É preciso considerar a fé e a graça. Fé é a forma de conhecimento pessoal mediante a qual, sob o impulso da graça, acolhe-se a Revelação de Deus em Jesus Cristo. “A fé cristã é concebida primariamente à luz da graça. Ninguém pode acolher a palavra de Jesus como Palavra de Deus se o Espírito não age nele, mostrando que aquela palavra é autenticamente Palavra do Pai” (R. Fisichela, in Dicionário Teológico Enciclopédico , Loyola, S. Paulo, 2003, p 291). A graça está intimamente relacionada ao ato de crer realizado pelo que crê porque a fé é dom de Deus. Não se pode dissociar a fé da oração. A fé orante indica a primazia da ação de Deus com a qual nós colaboramos.

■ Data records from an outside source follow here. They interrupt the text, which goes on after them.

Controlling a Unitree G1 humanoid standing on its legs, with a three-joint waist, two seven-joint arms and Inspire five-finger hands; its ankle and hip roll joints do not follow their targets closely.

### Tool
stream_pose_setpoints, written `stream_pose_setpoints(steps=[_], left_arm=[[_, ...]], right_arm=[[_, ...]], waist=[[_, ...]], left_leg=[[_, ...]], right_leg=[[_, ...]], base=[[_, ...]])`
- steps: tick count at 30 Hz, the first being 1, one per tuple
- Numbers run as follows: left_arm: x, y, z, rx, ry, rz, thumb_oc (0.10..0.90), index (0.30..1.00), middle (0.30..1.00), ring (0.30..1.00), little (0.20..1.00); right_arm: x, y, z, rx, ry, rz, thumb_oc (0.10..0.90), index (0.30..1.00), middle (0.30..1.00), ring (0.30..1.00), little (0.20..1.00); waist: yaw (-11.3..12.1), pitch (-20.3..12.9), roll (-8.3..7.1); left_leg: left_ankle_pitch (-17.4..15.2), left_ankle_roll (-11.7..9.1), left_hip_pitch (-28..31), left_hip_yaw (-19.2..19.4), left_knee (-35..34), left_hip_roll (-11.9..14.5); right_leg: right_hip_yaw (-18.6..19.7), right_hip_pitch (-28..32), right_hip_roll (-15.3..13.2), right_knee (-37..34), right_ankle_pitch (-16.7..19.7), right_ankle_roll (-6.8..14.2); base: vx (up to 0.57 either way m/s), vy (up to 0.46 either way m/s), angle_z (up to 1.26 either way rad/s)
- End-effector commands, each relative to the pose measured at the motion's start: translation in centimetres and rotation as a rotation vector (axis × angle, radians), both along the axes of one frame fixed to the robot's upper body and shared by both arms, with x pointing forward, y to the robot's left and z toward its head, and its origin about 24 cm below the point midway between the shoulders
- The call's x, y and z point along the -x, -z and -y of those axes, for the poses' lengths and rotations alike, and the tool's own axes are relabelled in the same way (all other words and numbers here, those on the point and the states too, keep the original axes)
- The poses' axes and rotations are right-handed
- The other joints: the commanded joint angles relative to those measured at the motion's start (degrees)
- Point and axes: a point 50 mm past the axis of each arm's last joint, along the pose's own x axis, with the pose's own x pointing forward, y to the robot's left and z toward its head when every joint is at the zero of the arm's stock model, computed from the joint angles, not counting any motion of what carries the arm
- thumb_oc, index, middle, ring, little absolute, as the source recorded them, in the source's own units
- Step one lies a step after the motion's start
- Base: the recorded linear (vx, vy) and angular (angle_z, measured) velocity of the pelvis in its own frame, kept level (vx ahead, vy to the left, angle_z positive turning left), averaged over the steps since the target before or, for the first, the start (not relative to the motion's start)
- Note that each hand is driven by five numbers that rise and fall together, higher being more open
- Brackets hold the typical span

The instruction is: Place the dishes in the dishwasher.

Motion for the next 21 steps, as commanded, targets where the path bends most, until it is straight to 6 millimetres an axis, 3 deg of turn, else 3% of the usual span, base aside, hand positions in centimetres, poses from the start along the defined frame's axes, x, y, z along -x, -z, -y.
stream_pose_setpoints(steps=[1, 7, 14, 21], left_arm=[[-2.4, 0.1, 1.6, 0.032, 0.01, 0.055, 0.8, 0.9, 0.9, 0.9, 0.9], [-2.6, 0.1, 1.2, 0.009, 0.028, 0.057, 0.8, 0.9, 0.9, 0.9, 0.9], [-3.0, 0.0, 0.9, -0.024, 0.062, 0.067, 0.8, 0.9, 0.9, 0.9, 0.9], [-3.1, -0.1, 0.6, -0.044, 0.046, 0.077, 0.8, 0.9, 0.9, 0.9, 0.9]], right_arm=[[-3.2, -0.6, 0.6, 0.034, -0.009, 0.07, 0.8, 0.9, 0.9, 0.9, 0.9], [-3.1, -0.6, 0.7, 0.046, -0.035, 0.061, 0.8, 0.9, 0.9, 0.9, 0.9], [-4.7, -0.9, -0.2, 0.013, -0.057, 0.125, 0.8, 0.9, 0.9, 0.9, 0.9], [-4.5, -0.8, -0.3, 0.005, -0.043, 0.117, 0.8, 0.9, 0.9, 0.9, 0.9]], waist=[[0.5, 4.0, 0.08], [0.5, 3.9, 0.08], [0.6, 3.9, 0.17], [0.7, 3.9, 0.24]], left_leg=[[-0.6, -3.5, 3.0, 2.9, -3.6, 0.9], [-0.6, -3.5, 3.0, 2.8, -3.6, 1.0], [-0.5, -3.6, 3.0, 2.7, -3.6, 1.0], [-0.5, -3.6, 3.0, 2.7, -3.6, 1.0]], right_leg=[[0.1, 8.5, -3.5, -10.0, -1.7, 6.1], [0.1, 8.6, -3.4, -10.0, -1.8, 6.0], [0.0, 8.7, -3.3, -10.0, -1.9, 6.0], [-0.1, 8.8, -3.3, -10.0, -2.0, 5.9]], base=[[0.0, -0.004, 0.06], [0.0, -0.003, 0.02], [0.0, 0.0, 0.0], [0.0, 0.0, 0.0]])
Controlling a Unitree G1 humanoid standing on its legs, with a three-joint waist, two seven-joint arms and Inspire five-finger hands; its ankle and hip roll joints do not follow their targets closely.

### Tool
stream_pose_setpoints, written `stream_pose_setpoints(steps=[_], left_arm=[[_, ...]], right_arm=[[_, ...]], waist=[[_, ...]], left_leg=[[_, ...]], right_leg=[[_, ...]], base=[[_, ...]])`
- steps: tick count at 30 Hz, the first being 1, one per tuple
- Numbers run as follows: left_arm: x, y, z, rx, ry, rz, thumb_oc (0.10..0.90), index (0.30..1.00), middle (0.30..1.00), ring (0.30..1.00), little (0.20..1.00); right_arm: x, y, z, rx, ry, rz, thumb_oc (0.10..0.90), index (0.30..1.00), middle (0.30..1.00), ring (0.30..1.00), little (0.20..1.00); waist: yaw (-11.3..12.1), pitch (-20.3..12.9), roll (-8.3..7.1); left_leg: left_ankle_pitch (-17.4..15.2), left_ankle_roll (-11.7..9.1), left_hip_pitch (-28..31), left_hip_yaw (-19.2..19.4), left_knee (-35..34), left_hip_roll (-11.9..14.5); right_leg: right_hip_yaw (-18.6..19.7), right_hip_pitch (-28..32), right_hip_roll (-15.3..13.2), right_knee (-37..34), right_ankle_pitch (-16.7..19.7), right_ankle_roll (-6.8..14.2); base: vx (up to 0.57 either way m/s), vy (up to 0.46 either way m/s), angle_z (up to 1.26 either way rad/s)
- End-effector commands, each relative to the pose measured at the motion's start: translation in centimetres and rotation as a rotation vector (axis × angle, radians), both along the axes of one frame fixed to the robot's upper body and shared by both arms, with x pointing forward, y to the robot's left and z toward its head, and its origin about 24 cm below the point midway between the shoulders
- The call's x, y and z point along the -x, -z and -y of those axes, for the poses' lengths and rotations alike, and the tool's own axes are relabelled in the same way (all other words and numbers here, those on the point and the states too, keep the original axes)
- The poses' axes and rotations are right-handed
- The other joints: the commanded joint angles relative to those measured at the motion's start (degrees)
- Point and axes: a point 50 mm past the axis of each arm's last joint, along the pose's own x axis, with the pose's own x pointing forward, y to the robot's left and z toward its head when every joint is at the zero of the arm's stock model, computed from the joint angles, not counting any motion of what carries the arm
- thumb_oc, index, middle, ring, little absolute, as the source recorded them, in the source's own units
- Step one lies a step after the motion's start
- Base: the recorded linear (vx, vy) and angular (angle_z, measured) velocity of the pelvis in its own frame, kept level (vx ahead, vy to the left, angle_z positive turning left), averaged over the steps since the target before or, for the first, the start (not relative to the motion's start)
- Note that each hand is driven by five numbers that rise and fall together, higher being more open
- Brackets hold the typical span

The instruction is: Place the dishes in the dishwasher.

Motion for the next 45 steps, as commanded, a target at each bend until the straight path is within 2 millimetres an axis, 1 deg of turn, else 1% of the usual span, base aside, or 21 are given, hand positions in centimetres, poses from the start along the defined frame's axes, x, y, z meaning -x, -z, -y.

É preciso dar testemunho da fé. “Faz-se necessária a personalização da fé, é necessário que cada cristão cumpra o caminho para integrar a fé na própria individualidade com escolhas decisivas e corajosas”... Cada decidido ato de fé de nossa parte, vale por cem atos de incredulidade ou de medo que ocorrem ao nosso redor. Quando pensamos assim, somos muito mais capazes de viver em um mundo secularizado ou incrédulo, e de realmente influenciá-lo. Idem p. 55. (Card. Carlo M. Martini, in Onde está teu Deus, Loyola, 1994, p. 55). A palavra “professio” tem sentido de apresentar uma realidade para que ela seja vista; já a palavra “confessio” evoca o fato de dar testemunho diante de um tribunal, tem ligação com o martírio (sofrer pela fé).